A physical vapor deposition (PVD) method has been conventionally used for a tungsten film forming process. However, it is difficult in the PVD method to deal with a portion where a high step coverage is required. Therefore, a chemical vapor deposition (CVD) method that provides a good step coverage is used for film formation.
As a film forming method for forming a tungsten film (CVD-tungsten film) by using the CVD method, there is generally used a method in which reaction WF6+3H2→W+6HF occurs on a semiconductor wafer as a target object by using tungsten hexafluoride (WF6) as a source gas and H2 gas as a reduction gas (see, e.g., Japanese Patent Application Publication Nos. 2003-193233 and 2004-273764).
However, in the case of forming a CVD-tungsten film by using WF6 gas, a gate insulating film is reduced by fluorine contained in WF6 and electrical characteristics deteriorate at word lines of a memory or gate electrodes in a semiconductor device.
As a processing gas used for formation of a CVD-W film that does not contain fluorine, tungsten hexachloride (WCl6) is known (see, e.g., Japanese Patent Application Publication No. 2006-28572, and J. A. M. Ammerlaan et al., “Chemical vapor deposition of tungsten by H2 reduction of WCl6”, Applied Surface Science 53 (1991), pp. 24-29). Although both of chlorine and fluorine have reducibility, the reducibility of chlorine is weaker than that of fluorine. Further, it is desirable to decrease an adverse effect of chlorine on the electrical characteristics.

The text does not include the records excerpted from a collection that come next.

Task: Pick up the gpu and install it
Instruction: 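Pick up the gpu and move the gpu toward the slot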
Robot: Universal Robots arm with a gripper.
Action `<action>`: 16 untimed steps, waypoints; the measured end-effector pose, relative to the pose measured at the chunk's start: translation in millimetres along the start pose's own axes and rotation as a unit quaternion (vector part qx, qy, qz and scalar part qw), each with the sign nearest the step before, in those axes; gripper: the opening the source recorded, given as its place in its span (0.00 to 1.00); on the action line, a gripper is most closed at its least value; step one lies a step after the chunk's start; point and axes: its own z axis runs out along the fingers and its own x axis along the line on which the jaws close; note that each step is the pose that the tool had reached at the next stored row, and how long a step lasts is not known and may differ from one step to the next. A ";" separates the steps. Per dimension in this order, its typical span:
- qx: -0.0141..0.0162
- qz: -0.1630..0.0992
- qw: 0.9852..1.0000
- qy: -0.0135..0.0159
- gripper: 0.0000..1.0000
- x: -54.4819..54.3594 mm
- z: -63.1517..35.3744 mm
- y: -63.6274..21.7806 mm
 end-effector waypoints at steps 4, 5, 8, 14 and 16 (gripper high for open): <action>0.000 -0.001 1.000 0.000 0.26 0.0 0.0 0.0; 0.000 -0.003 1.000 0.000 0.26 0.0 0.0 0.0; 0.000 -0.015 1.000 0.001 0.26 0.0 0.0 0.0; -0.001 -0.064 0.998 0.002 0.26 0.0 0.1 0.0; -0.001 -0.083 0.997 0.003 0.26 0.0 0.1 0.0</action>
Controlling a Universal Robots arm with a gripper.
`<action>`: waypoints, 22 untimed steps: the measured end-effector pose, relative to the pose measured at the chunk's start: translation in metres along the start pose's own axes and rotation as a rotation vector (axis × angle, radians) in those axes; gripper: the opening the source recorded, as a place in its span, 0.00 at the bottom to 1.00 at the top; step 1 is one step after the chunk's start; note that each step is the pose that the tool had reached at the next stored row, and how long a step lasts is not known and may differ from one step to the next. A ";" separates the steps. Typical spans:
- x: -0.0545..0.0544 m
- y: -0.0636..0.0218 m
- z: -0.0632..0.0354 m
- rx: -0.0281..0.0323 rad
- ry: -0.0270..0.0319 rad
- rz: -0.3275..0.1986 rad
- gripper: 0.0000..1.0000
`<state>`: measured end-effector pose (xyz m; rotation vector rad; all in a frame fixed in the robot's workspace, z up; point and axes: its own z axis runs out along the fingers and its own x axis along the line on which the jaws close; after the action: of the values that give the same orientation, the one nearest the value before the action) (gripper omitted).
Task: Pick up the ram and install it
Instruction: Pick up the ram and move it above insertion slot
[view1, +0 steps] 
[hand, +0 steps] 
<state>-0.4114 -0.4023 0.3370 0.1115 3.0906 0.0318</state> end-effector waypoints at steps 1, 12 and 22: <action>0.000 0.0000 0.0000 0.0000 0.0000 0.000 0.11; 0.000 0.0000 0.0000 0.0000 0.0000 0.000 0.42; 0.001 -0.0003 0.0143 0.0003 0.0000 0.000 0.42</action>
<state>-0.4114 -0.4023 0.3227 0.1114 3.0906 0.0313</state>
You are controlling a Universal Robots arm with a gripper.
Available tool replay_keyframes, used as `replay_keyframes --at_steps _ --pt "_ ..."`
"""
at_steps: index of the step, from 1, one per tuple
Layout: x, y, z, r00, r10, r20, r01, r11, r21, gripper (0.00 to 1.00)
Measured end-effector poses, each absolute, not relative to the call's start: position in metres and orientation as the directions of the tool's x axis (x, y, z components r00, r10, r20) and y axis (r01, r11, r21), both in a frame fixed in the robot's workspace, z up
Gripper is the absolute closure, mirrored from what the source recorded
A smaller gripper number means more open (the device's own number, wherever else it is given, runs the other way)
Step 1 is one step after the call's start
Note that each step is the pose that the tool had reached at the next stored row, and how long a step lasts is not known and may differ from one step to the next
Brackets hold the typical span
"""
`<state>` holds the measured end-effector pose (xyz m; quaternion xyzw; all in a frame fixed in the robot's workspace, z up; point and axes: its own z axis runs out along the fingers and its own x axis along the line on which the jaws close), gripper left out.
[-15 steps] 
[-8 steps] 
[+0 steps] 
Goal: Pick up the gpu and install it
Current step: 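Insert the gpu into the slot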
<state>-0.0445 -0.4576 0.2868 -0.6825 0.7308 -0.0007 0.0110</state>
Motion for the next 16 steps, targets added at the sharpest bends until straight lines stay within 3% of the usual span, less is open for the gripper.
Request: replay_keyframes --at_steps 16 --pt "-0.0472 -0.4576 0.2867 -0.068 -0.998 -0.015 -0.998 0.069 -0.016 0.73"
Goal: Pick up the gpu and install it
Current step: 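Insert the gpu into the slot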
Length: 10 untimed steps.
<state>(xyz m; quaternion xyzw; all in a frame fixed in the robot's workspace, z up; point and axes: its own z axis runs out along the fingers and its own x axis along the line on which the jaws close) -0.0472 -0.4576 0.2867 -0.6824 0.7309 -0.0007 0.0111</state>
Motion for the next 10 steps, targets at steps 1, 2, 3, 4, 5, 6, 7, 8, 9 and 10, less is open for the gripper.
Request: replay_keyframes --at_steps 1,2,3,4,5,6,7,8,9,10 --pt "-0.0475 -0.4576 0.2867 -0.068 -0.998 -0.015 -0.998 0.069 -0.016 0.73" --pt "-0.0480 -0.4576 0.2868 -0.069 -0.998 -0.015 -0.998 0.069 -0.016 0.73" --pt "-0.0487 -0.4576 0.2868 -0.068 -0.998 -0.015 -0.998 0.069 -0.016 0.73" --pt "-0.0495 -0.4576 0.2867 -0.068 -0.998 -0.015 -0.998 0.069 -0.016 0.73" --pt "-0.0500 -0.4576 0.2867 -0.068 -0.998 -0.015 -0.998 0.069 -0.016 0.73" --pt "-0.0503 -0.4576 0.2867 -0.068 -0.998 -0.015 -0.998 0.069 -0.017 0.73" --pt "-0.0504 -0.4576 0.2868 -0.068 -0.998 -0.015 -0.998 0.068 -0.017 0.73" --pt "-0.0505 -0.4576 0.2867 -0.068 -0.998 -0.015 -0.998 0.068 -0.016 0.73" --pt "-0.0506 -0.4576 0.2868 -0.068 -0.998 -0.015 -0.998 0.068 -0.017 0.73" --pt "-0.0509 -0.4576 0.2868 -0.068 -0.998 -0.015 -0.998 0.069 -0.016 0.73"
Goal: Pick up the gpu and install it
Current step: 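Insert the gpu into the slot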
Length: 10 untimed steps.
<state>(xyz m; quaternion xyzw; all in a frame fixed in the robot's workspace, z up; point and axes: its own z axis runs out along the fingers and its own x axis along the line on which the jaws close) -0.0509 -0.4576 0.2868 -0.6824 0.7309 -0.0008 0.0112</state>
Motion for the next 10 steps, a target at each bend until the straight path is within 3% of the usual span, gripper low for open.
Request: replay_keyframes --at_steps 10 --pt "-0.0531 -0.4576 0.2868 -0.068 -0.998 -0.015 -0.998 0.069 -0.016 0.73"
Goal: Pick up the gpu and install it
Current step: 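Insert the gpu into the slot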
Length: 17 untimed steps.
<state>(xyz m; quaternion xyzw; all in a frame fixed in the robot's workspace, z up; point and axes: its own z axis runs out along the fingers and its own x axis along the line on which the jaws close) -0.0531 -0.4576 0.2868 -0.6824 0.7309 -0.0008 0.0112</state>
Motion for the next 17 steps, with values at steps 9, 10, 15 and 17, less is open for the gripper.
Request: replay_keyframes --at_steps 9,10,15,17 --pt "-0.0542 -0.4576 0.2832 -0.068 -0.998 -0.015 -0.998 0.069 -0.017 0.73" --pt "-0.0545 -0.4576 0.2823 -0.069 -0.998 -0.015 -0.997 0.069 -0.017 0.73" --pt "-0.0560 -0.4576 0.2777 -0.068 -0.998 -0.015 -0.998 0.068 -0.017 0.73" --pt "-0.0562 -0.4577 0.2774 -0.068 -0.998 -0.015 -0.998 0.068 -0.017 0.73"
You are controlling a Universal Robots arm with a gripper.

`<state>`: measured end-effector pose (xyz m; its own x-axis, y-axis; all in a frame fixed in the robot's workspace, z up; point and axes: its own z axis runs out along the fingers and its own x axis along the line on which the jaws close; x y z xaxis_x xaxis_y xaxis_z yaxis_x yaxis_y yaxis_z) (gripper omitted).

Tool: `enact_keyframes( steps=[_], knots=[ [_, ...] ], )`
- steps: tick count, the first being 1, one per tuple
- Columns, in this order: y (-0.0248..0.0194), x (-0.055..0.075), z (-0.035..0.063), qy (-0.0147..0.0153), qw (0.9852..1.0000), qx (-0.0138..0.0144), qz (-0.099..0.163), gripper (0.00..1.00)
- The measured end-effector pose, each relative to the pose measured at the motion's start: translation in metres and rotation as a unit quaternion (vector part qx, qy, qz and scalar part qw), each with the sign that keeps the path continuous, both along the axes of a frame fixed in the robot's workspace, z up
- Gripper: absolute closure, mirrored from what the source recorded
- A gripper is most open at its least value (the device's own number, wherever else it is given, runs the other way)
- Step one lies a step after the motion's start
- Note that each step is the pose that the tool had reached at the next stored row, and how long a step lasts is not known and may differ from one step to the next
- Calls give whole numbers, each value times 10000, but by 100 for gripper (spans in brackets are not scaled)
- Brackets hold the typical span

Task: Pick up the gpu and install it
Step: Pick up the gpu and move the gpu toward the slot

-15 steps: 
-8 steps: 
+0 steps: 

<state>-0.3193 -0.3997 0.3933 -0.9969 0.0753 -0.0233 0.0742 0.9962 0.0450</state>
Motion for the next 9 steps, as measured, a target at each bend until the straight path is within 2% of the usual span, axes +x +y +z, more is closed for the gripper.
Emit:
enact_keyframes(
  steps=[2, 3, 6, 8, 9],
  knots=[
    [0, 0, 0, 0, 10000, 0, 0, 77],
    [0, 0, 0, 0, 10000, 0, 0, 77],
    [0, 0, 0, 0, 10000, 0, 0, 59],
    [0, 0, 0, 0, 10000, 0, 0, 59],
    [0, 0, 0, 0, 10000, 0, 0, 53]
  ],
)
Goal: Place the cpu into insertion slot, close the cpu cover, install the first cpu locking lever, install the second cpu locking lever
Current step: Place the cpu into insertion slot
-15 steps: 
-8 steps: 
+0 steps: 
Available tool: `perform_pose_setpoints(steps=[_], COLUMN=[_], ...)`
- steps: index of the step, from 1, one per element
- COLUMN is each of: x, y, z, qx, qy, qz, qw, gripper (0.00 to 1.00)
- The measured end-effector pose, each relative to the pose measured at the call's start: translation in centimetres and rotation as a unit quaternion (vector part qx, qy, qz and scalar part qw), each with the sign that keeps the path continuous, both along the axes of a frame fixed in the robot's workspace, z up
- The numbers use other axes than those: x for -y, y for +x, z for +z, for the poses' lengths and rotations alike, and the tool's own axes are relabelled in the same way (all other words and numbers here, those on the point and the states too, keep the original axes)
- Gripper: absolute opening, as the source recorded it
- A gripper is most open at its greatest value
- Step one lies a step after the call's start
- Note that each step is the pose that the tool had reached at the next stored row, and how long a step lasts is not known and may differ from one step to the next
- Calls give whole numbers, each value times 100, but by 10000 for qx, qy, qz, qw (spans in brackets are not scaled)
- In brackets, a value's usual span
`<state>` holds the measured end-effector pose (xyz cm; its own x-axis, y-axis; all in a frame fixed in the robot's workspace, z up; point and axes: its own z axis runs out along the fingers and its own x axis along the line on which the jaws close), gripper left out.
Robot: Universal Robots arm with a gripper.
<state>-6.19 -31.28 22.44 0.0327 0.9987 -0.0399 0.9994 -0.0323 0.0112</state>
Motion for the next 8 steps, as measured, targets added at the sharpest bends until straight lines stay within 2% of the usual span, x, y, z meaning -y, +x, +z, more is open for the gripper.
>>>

Along with the recent trend toward miniaturization of semiconductor devices, it is difficult to fill a pattern having a complicated shape even by using the CVD method that can provide a high step coverage. As a method capable of obtaining a higher step coverage, an atomic layer deposition (ALD) method, in which a source gas and a reduction gas are supplied sequentially with a purge process interposed therebetween, attracts attention.
However, in the case of forming a tungsten film by the ALD method using WCl6 gas as a source gas and H2 gas as a reduction gas, a deposited film thickness per one cycle is small. In other words, a film forming speed is low and, thus, a productivity is low.